No campo parlamentar, a discussão revelou que a força da gastronomia reside na sua capacidade de descentralização econômica. O vereador Serginho do Posto enfatizou que o festival fortalece o comércio nos bairros, citando estabelecimentos no Cajuru que se tornaram referências locais. “O desenvolvimento local faz com que o cidadão não precise sair do bairro para consumir qualidade. A oficialização apoia o comércio gastronômico regional, transformando pontos da periferia em novos eixos turísticos”, afirmou. Essa valorização da identidade local foi complementada pela vereadora Andressa Bianchetti, que associou a pujança econômica à tradição familiar: “Venho de uma família italiana e a cozinha é onde as famílias se socializam. O projeto traz economia, mas também dá voz aos produtores e entusiastas que fazem a diferença na nossa sociedade”, defendeu.

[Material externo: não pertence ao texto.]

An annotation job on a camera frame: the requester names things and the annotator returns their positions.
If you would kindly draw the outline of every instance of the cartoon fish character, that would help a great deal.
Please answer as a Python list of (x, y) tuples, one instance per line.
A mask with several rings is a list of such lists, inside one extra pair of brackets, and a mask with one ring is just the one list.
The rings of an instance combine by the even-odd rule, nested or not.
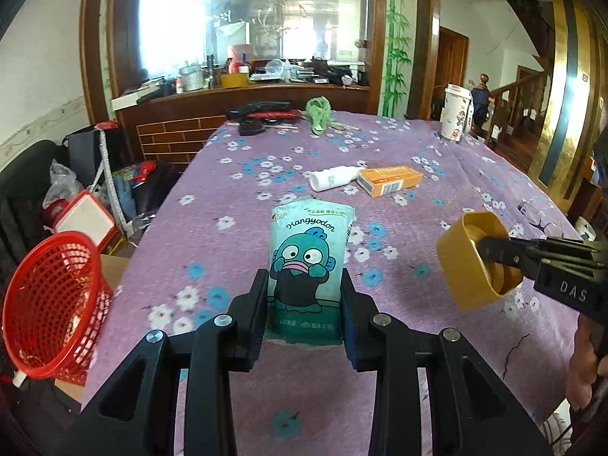
[(327, 282), (336, 266), (326, 238), (322, 228), (310, 228), (291, 235), (275, 250), (270, 268), (270, 277), (277, 280), (274, 297), (288, 309), (321, 311), (315, 296), (317, 288)]

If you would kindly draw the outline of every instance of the bolt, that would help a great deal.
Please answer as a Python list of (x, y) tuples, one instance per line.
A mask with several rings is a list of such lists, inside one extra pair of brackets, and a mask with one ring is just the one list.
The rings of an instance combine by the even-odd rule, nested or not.
[(448, 341), (458, 341), (460, 339), (460, 331), (454, 328), (447, 328), (443, 331), (443, 337)]
[(216, 318), (214, 318), (214, 324), (220, 327), (229, 326), (232, 324), (232, 317), (222, 313), (222, 315), (218, 315)]
[(148, 343), (158, 343), (162, 339), (162, 331), (155, 329), (146, 334), (146, 341)]
[(377, 313), (373, 318), (374, 324), (379, 326), (388, 326), (390, 324), (390, 315), (386, 313)]

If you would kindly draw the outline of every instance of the cartoon pink lips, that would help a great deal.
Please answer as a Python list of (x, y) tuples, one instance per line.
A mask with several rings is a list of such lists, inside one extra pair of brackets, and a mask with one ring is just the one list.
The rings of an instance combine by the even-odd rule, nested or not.
[(293, 269), (294, 271), (308, 272), (308, 266), (300, 261), (289, 261), (283, 264), (283, 269)]

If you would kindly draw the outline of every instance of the cartoon eye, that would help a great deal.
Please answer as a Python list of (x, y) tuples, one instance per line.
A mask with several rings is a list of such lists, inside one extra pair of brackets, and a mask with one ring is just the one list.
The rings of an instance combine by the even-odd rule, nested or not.
[(287, 245), (281, 255), (283, 256), (283, 259), (285, 259), (285, 260), (293, 259), (294, 257), (296, 257), (296, 255), (298, 255), (299, 251), (300, 251), (300, 249), (298, 247), (296, 247), (295, 245)]
[(306, 252), (304, 252), (304, 260), (308, 264), (318, 264), (321, 262), (322, 258), (323, 258), (323, 254), (321, 253), (320, 250), (308, 249)]

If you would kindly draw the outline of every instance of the red plastic basket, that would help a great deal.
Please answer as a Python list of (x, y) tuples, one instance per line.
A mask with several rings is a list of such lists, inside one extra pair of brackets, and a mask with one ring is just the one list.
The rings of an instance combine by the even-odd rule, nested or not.
[(2, 311), (11, 360), (33, 379), (84, 385), (112, 291), (95, 244), (64, 231), (36, 246), (8, 285)]

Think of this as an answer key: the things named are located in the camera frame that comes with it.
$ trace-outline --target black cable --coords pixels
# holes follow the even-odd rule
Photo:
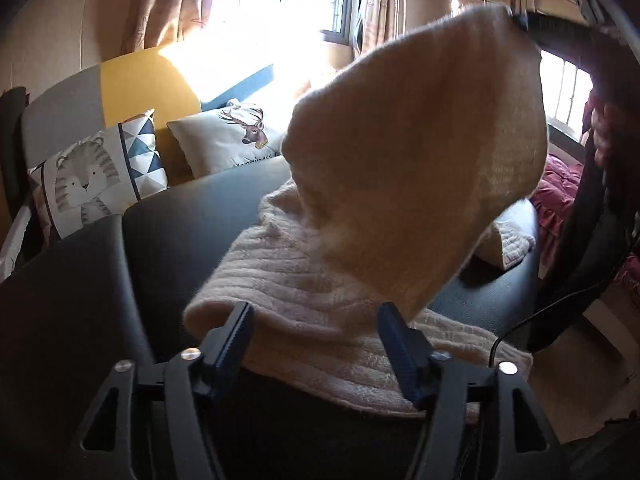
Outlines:
[[[633,238],[633,241],[629,244],[628,250],[626,250],[625,255],[620,259],[618,264],[611,270],[611,272],[606,277],[602,278],[598,283],[596,283],[595,285],[588,286],[587,288],[582,288],[581,290],[576,290],[575,292],[572,292],[571,294],[567,294],[566,296],[563,296],[559,300],[556,300],[553,303],[548,304],[542,310],[539,310],[535,314],[532,314],[531,316],[527,317],[527,319],[523,319],[521,322],[516,323],[516,325],[514,325],[513,327],[508,329],[507,332],[502,334],[500,337],[496,338],[493,346],[491,347],[491,351],[489,352],[489,368],[493,368],[494,367],[495,353],[498,350],[498,345],[501,342],[503,342],[504,339],[508,335],[511,335],[517,329],[519,329],[520,327],[526,325],[527,323],[530,323],[531,321],[536,319],[538,316],[541,316],[547,310],[549,310],[550,308],[558,305],[559,303],[562,303],[563,301],[568,300],[569,298],[573,298],[574,296],[577,296],[578,294],[583,294],[584,292],[589,292],[590,290],[593,290],[594,288],[598,288],[598,287],[602,286],[605,282],[608,282],[612,278],[611,275],[614,274],[615,272],[617,272],[618,269],[626,262],[626,259],[629,256],[629,254],[631,253],[631,251],[633,250],[634,246],[636,245],[636,242],[638,241],[638,238],[640,238],[640,230],[638,230],[638,232],[636,233],[636,236]]]

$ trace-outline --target white armrest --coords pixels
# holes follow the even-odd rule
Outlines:
[[[20,254],[24,232],[30,219],[31,207],[23,205],[15,216],[14,223],[11,224],[0,250],[0,282],[14,272],[15,261],[18,258],[18,254]]]

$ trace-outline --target pink ruffled fabric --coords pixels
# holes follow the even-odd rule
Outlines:
[[[556,258],[564,223],[574,206],[582,169],[581,164],[568,166],[555,155],[547,155],[545,171],[530,198],[538,212],[540,261],[546,267],[550,267]],[[634,254],[629,256],[614,281],[640,296],[640,259]]]

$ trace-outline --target deer print pillow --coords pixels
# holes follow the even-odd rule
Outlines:
[[[226,107],[167,123],[195,178],[280,155],[290,114],[231,99]]]
[[[153,113],[80,140],[29,171],[47,245],[167,188]]]

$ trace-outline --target white towel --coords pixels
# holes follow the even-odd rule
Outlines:
[[[427,305],[546,158],[540,53],[504,7],[432,24],[361,58],[297,105],[293,181],[265,197],[184,313],[196,336],[257,310],[244,365],[343,406],[415,415],[376,334],[393,301],[436,348],[485,364],[495,337]],[[498,361],[526,376],[532,357]]]
[[[536,247],[536,239],[511,218],[496,219],[482,235],[474,254],[501,270],[519,264]]]

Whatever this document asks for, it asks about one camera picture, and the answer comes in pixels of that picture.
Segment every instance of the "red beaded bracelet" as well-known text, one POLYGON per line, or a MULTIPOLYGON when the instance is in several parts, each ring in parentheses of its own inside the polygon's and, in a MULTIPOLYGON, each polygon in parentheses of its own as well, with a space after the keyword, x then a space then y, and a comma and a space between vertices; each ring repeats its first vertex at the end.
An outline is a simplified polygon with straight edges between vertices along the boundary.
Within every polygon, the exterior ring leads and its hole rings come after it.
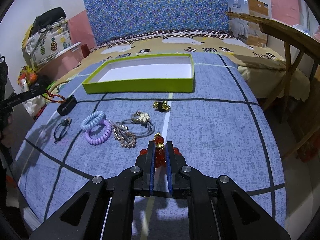
MULTIPOLYGON (((154 142, 156 143, 156 163, 155 163, 155 168, 159 168, 161 166, 166 166, 166 161, 165 161, 165 151, 164 151, 164 139, 161 136, 161 133, 156 133, 155 137, 153 138, 154 142)), ((177 147, 173 148, 173 151, 177 155, 182 154, 179 152, 179 149, 177 147)), ((142 149, 140 151, 140 155, 145 155, 147 154, 148 150, 147 149, 142 149)))

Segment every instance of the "blue spiral hair tie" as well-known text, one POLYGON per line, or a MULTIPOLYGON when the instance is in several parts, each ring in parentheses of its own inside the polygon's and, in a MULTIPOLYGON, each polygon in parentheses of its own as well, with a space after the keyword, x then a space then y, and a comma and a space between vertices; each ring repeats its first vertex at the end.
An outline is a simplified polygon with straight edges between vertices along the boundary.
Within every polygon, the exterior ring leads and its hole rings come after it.
POLYGON ((104 118, 104 112, 102 111, 93 112, 86 119, 82 121, 80 128, 84 132, 89 131, 93 127, 99 125, 103 118, 104 118))

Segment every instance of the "floral patterned headboard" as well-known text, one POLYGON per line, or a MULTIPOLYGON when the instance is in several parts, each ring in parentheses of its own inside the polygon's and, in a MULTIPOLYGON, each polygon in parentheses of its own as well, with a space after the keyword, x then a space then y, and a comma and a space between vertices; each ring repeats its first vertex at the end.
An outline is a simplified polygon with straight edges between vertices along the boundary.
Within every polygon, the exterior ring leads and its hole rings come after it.
POLYGON ((228 31, 227 0, 84 0, 97 45, 158 30, 228 31))

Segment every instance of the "triangular cutout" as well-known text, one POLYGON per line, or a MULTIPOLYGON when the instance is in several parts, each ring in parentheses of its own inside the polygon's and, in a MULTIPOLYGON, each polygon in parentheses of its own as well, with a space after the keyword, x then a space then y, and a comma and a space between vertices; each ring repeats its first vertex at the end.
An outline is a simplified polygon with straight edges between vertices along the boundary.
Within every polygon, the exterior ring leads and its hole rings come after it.
POLYGON ((244 225, 260 219, 260 215, 237 192, 233 191, 231 195, 244 225))
POLYGON ((90 193, 85 192, 72 206, 70 206, 61 216, 60 220, 76 227, 81 219, 84 208, 89 200, 90 193))

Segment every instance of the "open box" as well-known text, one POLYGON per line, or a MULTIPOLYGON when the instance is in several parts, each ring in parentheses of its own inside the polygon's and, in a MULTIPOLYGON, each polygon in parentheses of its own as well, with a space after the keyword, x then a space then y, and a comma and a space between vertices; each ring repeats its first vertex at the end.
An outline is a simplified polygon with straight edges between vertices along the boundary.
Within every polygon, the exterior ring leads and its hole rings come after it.
POLYGON ((155 54, 104 62, 83 83, 88 94, 193 91, 190 54, 155 54))

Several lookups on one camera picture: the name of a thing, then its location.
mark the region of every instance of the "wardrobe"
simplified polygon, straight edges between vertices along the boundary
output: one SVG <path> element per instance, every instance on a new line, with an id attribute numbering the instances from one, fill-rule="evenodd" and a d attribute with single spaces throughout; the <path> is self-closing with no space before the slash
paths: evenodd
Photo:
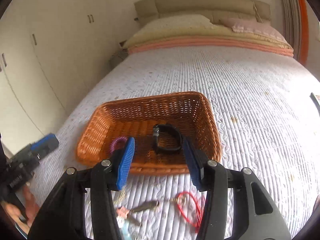
<path id="1" fill-rule="evenodd" d="M 105 0 L 12 0 L 0 19 L 0 133 L 13 154 L 57 130 L 110 71 Z"/>

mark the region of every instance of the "quilted bedspread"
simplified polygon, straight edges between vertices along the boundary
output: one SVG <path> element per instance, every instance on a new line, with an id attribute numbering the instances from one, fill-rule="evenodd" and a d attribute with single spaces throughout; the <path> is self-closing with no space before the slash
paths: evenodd
<path id="1" fill-rule="evenodd" d="M 75 160 L 79 136 L 95 108 L 116 99 L 178 91 L 199 91 L 209 100 L 222 145 L 224 167 L 250 167 L 278 206 L 292 237 L 311 215 L 320 193 L 320 117 L 309 95 L 320 83 L 291 57 L 251 49 L 199 46 L 150 50 L 130 55 L 82 100 L 60 131 L 57 150 L 36 170 L 31 190 L 41 205 L 67 167 L 86 167 Z M 168 202 L 181 191 L 198 199 L 190 176 L 128 178 L 128 209 L 160 200 L 155 210 L 137 214 L 144 223 L 129 224 L 137 239 L 195 239 L 176 207 Z M 228 195 L 226 234 L 232 233 L 233 198 Z M 188 216 L 194 216 L 189 204 Z M 93 238 L 90 194 L 85 197 L 87 235 Z"/>

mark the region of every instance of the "orange curtain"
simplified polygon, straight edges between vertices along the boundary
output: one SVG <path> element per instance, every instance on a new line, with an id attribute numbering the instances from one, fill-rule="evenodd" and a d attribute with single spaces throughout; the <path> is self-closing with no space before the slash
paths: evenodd
<path id="1" fill-rule="evenodd" d="M 309 51 L 309 24 L 305 0 L 299 0 L 299 5 L 301 12 L 301 50 L 298 61 L 301 63 L 301 65 L 305 66 Z"/>

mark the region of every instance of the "red string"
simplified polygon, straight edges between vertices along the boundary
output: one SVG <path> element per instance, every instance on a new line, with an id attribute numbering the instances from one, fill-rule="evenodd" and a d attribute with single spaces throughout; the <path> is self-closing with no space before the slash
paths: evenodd
<path id="1" fill-rule="evenodd" d="M 199 206 L 198 200 L 188 191 L 183 191 L 181 193 L 179 193 L 177 195 L 177 198 L 181 198 L 183 195 L 189 195 L 192 200 L 194 201 L 195 205 L 196 205 L 196 217 L 197 217 L 197 221 L 196 222 L 192 222 L 187 216 L 186 214 L 183 212 L 182 210 L 182 205 L 181 203 L 177 203 L 177 207 L 181 213 L 181 215 L 183 216 L 183 218 L 186 220 L 186 222 L 190 225 L 192 225 L 193 227 L 195 227 L 196 229 L 196 233 L 199 232 L 200 229 L 200 224 L 201 224 L 201 220 L 202 220 L 202 215 L 203 215 L 203 211 L 201 211 L 201 207 Z"/>

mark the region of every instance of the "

Além do faturamento direto, a pesquisa setorial indica que eventos como este consolidam o chamado Turismo de Experiência. Segundo o SEBRAE, o turista moderno busca vivências autênticas, o que coloca Curitiba em vantagem devido à sua formação étnica plural. “Curitiba é construída por diferentes povos: italianos, poloneses, ucranianos, alemães, latinos, africanos. Cada um trouxe sua cultura e isso reflete na nossa gastronomia, que é hoje um dos grandes atrativos turísticos da cidade”, reforçou Kuzma. Rafaela Lupion, presidente da Frente Parlamentar da Gastronomia e do Turismo, destacou que a segurança jurídica do projeto garante que essa pujança seja perene e organizada. No mesmo sentido, o vereador Jasson Goulart relembrou o impacto social dessa movimentação: “Tira as pessoas de casa, gera entrosamento social e mexe com as confeitarias e panificadoras de toda a cidade”.
Para os veteranos do comércio, como Sérgio, do Restaurante Imperial (aberto desde 1966), o festival é uma ferramenta de sobrevivência e crescimento. Kuzma lembrou que muitos estabelecimentos conseguiram se reerguer no pós-pandemia graças a esses festivais: “Temos diversos testemunhos de que festivais como o do Pão com Bolinho e da Carne de Onça incentivam restaurantes a continuar seu trabalho. Eles aumentam o fluxo de pessoas e ocupam os espaços da cidade”.
Encerrando a sessão, Tico Kuzma reiterou que o impacto é multidimensional e que o novo Fundo Municipal será o braço financeiro dessa estratégia de desenvolvimento. “Oficializar o festival dá previsibilidade e fortalece a organização. Quando o visitante vem, ele não consome apenas um prato; ele utiliza o transporte, a rede hoteleira e o comércio. Curitiba precisa ser reconhecida como uma cidade viva, que valoriza o empreendedor pequeno e médio, que gera emprego e paga impostos todos os dias”, finalizou o vereador. O projeto segue agora para segunda votação antes de ser encaminhado para sanção do Executivo.